ThanosReceiveHighReplicationFailures #

Thanos Receive {{$labels.job}} is failing to replicate {{$value | humanize}}% of requests.

Alert Rule
alert: ThanosReceiveHighReplicationFailures
annotations:
  description: |-
    Thanos Receive {{$labels.job}} is failing to replicate {{$value | humanize}}% of requests.
      VALUE = {{ $value }}
      LABELS = {{ $labels }}    
  runbook: https://srerun.github.io/prometheus-alerts/runbooks/thanos-receiver/thanosreceivehighreplicationfailures/
  summary: Thanos Receive High Replication Failures (instance {{ $labels.instance
    }})
expr: thanos_receive_replication_factor > 1 and ((sum by (job) (rate(thanos_receive_replications_total{result="error",
  job=~".*thanos-receive.*"}[5m])) / sum by (job) (rate(thanos_receive_replications_total{job=~".*thanos-receive.*"}[5m])))
  > (max by (job) (floor((thanos_receive_replication_factor{job=~".*thanos-receive.*"}+1)/
  2)) / max by (job) (thanos_receive_hashring_nodes{job=~".*thanos-receive.*"})))
  * 100
for: 5m
labels:
  severity: warning

Here is the runbook for the ThanosReceiveHighReplicationFailures alert:

Meaning #

The ThanosReceiveHighReplicationFailures alert is triggered when a Thanos Receive instance is experiencing a high rate of replication failures.
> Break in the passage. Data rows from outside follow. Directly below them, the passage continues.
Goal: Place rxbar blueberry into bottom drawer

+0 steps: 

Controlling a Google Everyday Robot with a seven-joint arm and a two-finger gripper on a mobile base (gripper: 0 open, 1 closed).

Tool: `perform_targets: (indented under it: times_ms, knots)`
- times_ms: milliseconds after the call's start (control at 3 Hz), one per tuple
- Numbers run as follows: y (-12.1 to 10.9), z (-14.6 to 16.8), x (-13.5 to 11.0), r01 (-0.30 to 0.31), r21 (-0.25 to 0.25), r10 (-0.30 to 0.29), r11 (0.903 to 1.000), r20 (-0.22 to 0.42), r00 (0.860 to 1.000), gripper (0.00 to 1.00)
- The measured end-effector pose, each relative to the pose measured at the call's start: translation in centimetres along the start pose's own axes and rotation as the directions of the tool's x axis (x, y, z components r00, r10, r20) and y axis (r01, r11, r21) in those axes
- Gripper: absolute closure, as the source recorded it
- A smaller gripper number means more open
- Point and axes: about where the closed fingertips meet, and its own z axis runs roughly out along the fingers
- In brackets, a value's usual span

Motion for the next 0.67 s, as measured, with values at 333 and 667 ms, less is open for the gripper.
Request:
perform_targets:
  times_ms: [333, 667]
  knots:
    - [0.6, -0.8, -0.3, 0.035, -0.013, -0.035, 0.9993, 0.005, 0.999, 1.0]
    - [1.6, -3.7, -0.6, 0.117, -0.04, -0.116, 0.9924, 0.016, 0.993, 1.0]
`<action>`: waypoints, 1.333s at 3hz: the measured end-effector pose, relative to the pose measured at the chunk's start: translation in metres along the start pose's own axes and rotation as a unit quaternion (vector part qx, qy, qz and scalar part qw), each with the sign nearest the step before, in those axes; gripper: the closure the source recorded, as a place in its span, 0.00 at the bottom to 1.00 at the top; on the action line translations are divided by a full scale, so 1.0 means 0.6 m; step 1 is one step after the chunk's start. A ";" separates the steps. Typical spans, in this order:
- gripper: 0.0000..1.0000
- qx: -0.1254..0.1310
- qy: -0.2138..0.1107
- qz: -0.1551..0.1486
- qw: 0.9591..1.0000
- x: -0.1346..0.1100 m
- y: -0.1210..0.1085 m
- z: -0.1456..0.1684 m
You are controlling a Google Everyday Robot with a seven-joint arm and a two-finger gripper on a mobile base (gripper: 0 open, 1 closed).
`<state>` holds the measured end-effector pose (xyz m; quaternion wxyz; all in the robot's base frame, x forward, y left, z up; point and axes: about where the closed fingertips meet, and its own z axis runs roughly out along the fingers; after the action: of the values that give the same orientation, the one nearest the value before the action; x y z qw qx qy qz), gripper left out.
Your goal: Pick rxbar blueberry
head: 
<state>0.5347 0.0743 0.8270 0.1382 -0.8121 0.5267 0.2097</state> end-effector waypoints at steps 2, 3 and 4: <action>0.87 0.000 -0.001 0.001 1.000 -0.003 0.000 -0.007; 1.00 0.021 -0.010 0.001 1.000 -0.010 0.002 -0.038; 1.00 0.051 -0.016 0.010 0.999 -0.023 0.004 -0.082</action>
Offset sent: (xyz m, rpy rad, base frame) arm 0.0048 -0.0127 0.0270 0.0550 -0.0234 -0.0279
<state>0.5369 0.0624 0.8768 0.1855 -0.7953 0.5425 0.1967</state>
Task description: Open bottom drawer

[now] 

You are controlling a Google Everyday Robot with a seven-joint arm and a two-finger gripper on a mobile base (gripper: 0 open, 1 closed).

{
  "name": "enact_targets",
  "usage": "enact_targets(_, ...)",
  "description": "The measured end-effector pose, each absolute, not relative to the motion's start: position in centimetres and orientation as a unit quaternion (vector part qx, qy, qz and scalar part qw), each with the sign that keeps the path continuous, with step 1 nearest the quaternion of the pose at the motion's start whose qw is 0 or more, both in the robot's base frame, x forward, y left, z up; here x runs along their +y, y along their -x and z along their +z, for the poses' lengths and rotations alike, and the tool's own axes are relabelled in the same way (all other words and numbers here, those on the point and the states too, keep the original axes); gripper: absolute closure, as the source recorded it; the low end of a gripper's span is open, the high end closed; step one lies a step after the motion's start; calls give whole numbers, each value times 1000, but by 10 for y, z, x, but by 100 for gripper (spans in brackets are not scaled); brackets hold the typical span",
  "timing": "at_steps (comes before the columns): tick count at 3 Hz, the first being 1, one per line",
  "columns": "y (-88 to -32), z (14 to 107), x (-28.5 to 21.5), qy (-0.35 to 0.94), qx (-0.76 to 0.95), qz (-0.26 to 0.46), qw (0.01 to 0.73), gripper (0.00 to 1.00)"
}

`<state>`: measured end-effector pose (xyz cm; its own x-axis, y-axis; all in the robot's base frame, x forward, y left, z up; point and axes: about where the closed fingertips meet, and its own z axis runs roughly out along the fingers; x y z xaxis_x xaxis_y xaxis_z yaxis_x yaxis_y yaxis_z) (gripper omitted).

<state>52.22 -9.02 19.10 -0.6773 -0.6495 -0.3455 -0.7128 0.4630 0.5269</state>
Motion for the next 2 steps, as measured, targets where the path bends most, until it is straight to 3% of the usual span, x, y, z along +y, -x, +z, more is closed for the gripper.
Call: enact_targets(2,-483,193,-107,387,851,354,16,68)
This alert indicates that the instance is failing to replicate a significant percentage of requests, which can lead to data loss and inconsistencies.

Impact #

The impact of this alert is high, as it can result in:

  • Data loss and inconsistencies
  • Downtime or unavailability of the Thanos Receive instance
  • Impact on dependent services and applications

Diagnosis #

To diagnose the root cause of the issue, follow these steps:

  1. Check the Thanos Receive instance logs for errors and exceptions related to replication.
  2. Verify the replication factor and hashring configuration for the instance.
  3. Check the network connectivity and latency between the Thanos Receive instance and its dependencies.
  4. Investigate any recent changes to the instance configuration or deployed code.

Mitigation #

To mitigate the issue, follow these steps:

  1. Investigate and resolve any underlying issues causing the replication failures.
  2. Verify that the replication factor and hashring configuration are correct and optimal for the instance.
  3. Consider temporarily increasing the replication factor to reduce the risk of data loss.
  4. Implement additional logging and monitoring to detect and alert on replication failures more quickly.
  5. Restart the Thanos Receive instance if necessary.

Note: This runbook is a starting point and may need to be tailored to your specific environment and use case.